Set down, unchanged, the line holding "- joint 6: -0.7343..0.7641" and all lines that follow it to the end of the material, leaving pictures out.
<<<<
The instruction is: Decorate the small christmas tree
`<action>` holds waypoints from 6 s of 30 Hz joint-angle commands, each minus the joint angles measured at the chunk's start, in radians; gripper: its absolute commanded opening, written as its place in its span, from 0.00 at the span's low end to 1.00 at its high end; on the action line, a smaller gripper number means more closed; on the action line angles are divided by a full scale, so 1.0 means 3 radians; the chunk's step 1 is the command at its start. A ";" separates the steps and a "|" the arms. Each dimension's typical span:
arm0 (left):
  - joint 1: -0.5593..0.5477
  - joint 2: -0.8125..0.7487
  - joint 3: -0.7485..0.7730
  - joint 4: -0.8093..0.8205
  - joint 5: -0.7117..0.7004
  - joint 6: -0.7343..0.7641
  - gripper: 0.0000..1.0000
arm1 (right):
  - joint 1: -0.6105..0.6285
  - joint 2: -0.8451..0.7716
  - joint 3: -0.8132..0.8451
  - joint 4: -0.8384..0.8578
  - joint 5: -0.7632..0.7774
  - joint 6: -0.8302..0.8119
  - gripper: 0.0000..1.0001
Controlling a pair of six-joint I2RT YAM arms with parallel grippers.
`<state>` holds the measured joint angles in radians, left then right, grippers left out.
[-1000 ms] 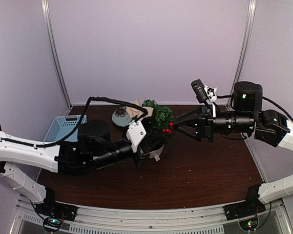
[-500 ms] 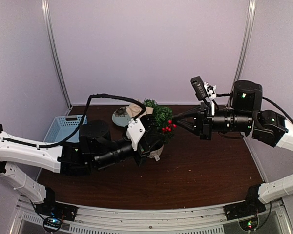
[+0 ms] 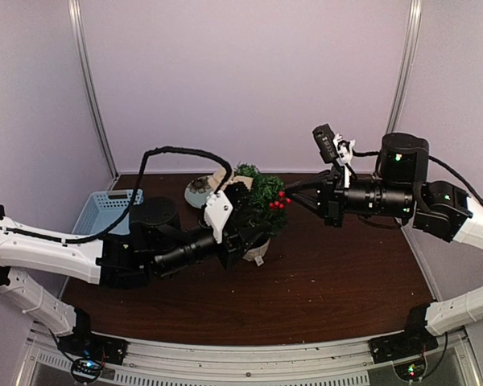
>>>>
#### Answer area:
  - joint 6: -0.7343..0.7641
  - gripper: 0.0000..1.0000
arm1 (right):
  - joint 1: -0.6105..0.6285
  - joint 2: -0.8451..0.7716
  - joint 3: -0.8132..0.8451
  - joint 4: -0.8384..0.8578
  - joint 5: -0.7632..0.7774
  - joint 6: -0.8302..0.8119
  - gripper: 0.0000..1.0001
Controlling a pair of six-joint I2RT YAM arms with parallel grippers.
`<state>` holds the measured joint angles in radians, left then right, grippers left out.
[-1000 ms] 
[-500 ms] 
[+0 ms] 

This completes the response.